**What the exercise asks:** Output all the entries word for word. Omit the pictures.

* * *

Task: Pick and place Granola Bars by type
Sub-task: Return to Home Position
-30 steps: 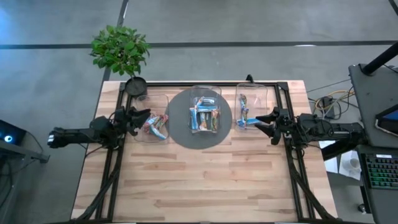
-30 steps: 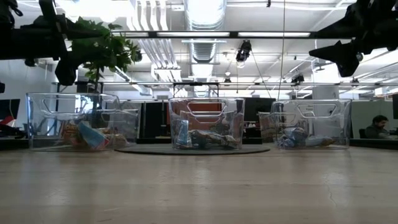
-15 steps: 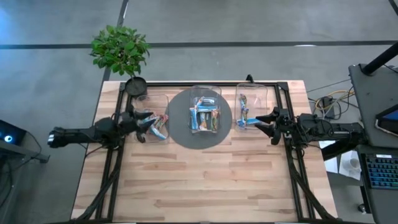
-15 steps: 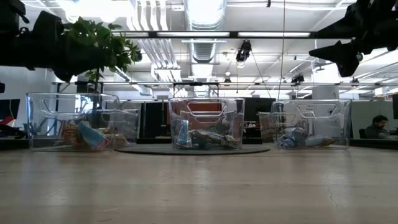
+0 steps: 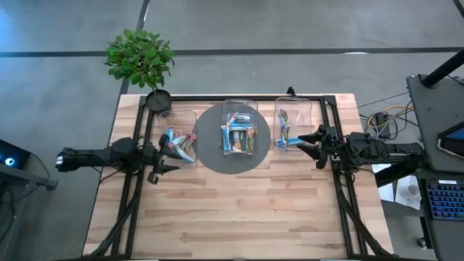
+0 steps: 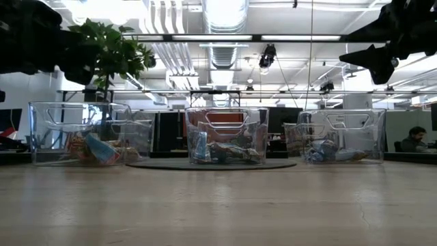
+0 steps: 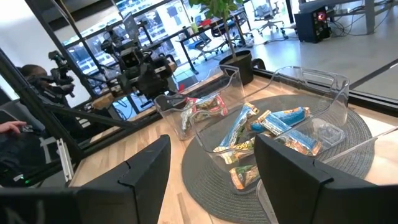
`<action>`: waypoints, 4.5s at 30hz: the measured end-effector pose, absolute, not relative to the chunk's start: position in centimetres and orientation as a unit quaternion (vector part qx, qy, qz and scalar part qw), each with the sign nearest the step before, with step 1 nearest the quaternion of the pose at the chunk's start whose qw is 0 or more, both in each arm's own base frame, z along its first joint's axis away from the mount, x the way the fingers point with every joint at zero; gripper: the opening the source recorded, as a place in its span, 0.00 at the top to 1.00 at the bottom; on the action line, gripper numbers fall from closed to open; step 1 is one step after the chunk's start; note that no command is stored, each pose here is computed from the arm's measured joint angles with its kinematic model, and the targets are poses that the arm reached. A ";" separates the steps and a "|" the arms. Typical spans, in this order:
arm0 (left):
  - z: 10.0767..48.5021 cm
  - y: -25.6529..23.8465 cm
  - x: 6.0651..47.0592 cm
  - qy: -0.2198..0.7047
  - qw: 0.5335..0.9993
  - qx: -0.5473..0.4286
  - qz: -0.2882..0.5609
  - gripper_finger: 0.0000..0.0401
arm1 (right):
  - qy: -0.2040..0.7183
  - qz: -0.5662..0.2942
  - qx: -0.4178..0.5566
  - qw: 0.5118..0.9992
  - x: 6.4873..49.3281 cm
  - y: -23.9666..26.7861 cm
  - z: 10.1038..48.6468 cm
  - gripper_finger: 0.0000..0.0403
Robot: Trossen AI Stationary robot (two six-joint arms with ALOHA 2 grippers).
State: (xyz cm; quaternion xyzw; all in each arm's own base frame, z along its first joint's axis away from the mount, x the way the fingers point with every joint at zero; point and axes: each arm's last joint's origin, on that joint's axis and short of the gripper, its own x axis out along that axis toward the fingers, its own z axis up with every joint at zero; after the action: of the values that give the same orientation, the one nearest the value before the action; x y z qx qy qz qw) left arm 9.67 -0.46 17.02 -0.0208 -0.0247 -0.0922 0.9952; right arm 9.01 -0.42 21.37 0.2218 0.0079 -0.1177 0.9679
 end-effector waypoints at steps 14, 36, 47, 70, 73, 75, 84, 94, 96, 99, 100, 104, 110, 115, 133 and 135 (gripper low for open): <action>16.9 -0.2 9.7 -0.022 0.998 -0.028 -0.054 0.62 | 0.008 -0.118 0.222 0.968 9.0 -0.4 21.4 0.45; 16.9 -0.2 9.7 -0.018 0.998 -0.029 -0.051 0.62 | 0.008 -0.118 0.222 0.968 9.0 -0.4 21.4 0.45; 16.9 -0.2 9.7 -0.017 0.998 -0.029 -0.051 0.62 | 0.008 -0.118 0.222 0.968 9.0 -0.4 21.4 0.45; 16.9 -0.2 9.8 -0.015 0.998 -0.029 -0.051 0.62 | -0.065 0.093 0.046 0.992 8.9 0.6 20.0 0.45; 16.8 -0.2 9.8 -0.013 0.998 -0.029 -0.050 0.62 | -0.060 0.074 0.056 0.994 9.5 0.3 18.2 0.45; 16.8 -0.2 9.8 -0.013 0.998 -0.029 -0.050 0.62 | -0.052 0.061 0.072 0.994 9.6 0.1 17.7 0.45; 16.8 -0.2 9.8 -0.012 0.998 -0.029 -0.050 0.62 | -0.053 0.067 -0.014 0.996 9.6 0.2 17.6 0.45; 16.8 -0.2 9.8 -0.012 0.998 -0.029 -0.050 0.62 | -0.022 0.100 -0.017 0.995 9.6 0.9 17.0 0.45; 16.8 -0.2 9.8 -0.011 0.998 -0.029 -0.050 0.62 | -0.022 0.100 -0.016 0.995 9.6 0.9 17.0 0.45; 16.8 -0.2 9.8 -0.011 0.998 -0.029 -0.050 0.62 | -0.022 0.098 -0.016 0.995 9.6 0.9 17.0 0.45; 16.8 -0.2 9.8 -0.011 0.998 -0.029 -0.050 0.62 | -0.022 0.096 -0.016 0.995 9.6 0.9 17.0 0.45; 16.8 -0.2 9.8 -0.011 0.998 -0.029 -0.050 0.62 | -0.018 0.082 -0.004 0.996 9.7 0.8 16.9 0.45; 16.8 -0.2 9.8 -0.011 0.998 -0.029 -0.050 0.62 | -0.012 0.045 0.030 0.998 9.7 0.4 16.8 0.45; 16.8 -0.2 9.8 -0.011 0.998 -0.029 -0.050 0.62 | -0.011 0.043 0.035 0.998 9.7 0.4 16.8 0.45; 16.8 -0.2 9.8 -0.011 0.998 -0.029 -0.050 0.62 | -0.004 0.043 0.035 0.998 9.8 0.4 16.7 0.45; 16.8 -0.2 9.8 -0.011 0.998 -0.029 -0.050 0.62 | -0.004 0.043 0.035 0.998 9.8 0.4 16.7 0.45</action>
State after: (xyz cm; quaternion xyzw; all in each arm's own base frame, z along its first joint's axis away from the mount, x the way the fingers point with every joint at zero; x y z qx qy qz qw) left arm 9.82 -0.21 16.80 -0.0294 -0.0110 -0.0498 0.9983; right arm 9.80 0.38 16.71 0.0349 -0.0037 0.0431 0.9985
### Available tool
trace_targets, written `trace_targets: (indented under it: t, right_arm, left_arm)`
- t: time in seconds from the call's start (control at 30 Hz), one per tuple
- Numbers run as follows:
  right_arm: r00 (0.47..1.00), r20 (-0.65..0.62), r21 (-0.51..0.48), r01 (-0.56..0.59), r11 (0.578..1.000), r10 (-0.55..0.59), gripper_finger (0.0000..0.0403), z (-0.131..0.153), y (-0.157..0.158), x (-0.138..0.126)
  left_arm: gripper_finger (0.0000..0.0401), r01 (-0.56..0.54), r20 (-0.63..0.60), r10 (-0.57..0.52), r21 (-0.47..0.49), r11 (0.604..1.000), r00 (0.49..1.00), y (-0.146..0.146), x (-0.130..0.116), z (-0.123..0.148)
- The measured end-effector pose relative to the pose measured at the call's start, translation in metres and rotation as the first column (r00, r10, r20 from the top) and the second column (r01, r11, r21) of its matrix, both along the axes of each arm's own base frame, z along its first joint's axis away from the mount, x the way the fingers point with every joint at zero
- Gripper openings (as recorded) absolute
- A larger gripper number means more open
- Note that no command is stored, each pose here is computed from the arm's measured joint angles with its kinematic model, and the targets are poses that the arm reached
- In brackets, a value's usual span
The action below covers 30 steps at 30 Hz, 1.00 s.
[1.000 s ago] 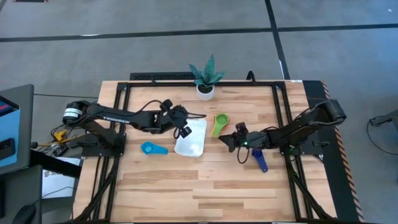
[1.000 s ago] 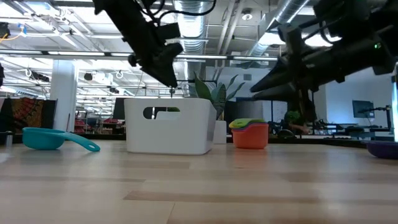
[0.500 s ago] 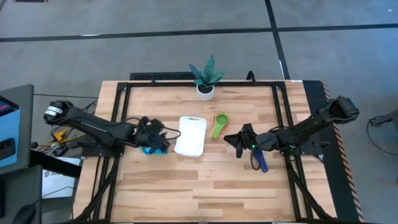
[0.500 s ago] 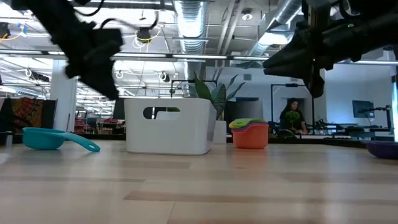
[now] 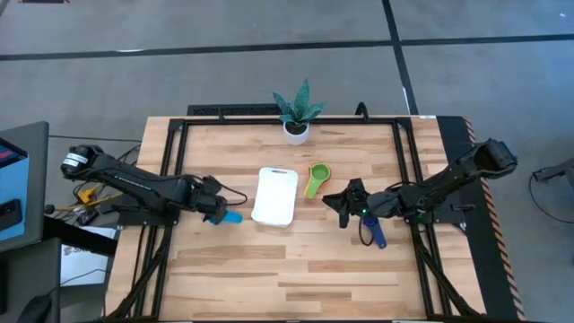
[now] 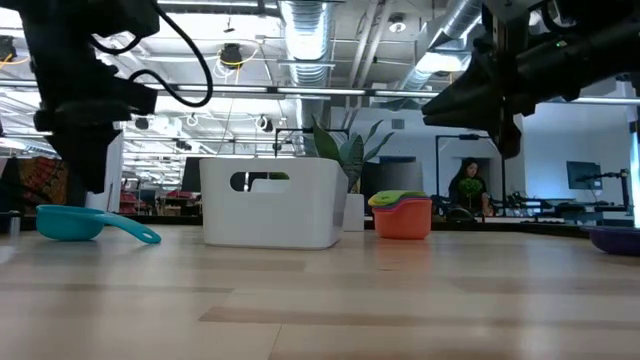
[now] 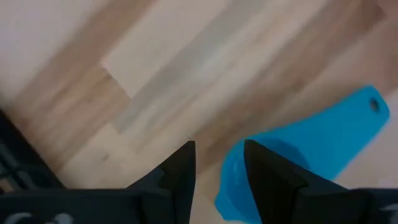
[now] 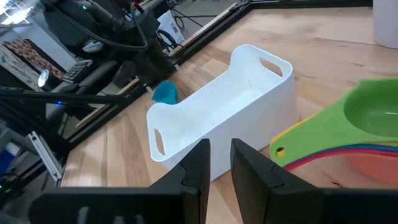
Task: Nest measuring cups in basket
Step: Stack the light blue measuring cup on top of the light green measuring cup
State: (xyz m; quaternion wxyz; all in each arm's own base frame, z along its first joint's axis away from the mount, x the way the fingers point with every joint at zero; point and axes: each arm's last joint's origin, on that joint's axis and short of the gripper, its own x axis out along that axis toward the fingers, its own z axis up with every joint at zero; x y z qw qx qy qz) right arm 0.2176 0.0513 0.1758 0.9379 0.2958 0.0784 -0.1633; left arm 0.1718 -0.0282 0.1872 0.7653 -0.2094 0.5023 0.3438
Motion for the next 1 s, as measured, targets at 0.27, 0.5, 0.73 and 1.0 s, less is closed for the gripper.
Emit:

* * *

**Output:**
Task: Pick and place Granola Bars by type
Sub-task: Return to Home Position
-30 steps: 
-30 steps: 
-15 steps: 
-15 steps: 
+0 steps: 
+0 steps: 
+0 steps: 
`<action>`: waypoints, 4.5s at 30hz: the measured end-effector pose, absolute, not relative to the chunk's start: position in centimetres and orientation as a unit quaternion (vector part qx, qy, qz and scalar part qw), each with the sign nearest the step before, with step 1 nearest the quaternion of the pose at the chunk's start whose qw is 0 or more, both in each arm's own base frame, z along its first joint's axis away from the mount, x the way the fingers point with every joint at zero; gripper: the opening the source recorded, as a place in its span, 0.00 at the top to 1.00 at the bottom; on the action line, gripper numbers fall from closed to open; step 1 is one step after the chunk's start; note that no command is stored, each pose here is computed from the arm's measured joint angles with its kinematic model, and the targets are poses that the arm reached. A ";" separates the steps and a "|" the arms. Typical spans, in this order:
arm0 (left):
  - z: 10.0767..48.5021 cm
  - y: -25.6529..23.8465 cm
  - x: 6.0651..47.0592 cm
  - qy: -0.2198..0.7047
  - qw: 0.5335..0.9993
  - qx: -0.5473..0.4286
  - qz: -0.2882..0.5609
  - gripper_finger: 0.0000..0.0401
arm1 (right):
  - qy: -0.2040..0.7183
  - qz: -0.5662..0.2942
  - qx: -0.4178..0.5566
  - qw: 0.5118..0.9992
  - x: 6.4873..49.3281 cm
  - y: -23.9666..26.7861 cm
  - z: 10.1038..48.6468 cm
  - gripper_finger: 0.0000..0.0403
Robot: Trossen AI Stationary robot (two six-joint arms with ALOHA 2 grippers).
State: (xyz cm; quaternion xyzw; all in each arm's own base frame, z along its first joint's axis away from the mount, x the way the fingers point with every joint at zero; point and axes: each arm's last joint's origin, on that joint's axis and short of the gripper, its own x axis out along that axis toward the fingers, its own z axis up with every joint at zero; after the action: of the values that give the same orientation, the one nearest the value before the action; x y z qx qy qz qw) left arm 9.67 -0.46 17.02 -0.0208 -0.0247 -0.0922 0.9952; right arm 9.01 -0.42 21.37 0.2218 0.0079 -0.1177 0.9679
 end-effector waypoints at steps 14, 36, 47, 70, 73, 75, 84, 94, 96, 99, 100, 104, 110, 115, 133 and 135 (gripper low for open): <action>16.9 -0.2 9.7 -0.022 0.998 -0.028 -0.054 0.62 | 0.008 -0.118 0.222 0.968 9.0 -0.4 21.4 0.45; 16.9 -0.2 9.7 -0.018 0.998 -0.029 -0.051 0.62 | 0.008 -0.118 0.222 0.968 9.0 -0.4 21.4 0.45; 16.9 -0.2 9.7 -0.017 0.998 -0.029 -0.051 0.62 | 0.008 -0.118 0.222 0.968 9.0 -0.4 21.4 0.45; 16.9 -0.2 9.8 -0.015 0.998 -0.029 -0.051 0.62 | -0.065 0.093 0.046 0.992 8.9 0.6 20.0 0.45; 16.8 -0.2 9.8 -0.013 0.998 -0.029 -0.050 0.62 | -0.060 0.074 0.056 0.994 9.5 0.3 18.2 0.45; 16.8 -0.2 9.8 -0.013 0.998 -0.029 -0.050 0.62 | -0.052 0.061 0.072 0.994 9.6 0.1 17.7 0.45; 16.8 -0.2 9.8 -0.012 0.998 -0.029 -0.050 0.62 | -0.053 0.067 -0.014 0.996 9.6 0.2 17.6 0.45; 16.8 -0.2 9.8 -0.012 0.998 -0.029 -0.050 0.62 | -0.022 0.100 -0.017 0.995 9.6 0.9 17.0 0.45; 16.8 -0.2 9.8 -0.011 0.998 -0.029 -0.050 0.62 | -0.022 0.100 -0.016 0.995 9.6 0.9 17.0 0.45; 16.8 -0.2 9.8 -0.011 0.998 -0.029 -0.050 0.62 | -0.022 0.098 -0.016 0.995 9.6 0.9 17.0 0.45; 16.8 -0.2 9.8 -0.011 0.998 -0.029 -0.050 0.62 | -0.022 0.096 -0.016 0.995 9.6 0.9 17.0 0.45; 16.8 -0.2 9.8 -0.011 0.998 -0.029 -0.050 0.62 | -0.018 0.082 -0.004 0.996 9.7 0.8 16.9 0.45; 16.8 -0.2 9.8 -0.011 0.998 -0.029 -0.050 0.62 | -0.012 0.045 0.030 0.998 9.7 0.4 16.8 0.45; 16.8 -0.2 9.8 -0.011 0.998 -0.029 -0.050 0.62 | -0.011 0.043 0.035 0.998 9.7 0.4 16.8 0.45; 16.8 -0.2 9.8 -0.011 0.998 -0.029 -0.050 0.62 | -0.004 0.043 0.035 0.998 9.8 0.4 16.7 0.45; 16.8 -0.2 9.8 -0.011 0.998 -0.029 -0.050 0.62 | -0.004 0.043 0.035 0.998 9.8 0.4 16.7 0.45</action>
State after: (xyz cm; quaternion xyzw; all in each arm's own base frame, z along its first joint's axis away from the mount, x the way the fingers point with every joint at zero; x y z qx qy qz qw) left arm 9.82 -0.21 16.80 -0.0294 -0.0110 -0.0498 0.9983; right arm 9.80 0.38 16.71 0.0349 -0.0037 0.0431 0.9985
### Available tool
trace_targets, written `trace_targets: (indented under it: t, right_arm, left_arm)`
- t: time in seconds from the call's start (control at 30 Hz), one per tuple
- Numbers run as follows:
  right_arm: r00 (0.47..1.00), r20 (-0.65..0.62), r21 (-0.51..0.48), r01 (-0.56..0.59), r11 (0.578..1.000), r10 (-0.55..0.59), gripper_finger (0.0000..0.0403), z (-0.131..0.153), y (-0.157..0.158), x (-0.138..0.126)
  left_arm: gripper_finger (0.0000..0.0401), r01 (-0.56..0.54), r20 (-0.63..0.60), r10 (-0.57..0.52), r21 (-0.47..0.49), r11 (0.604..1.000), r00 (0.49..1.00), y (-0.146..0.146), x (-0.130..0.116), z (-0.123..0.148)
- The measured end-effector pose relative to the pose measured at the call's start, translation in metres and rotation as the first column (r00, r10, r20 from the top) and the second column (r01, r11, r21) of its matrix, both along the axes of each arm's own base frame, z along its first joint's axis away from the mount, x the way the fingers point with every joint at zero
- Gripper openings (as recorded) absolute
- A larger gripper number means more open
- Note that no command is stored, each pose here is computed from the arm's measured joint angles with its kinematic model, and the targets are poses that the arm reached
- In brackets, a value's usual span
The action below covers 30 steps at 30 Hz, 1.00 s.
[1.000 s ago] 
[1.000 s ago] 
[0.500 s ago] 
[0.500 s ago] 
[now] 
[now] 
[now] 
[now] 
Task: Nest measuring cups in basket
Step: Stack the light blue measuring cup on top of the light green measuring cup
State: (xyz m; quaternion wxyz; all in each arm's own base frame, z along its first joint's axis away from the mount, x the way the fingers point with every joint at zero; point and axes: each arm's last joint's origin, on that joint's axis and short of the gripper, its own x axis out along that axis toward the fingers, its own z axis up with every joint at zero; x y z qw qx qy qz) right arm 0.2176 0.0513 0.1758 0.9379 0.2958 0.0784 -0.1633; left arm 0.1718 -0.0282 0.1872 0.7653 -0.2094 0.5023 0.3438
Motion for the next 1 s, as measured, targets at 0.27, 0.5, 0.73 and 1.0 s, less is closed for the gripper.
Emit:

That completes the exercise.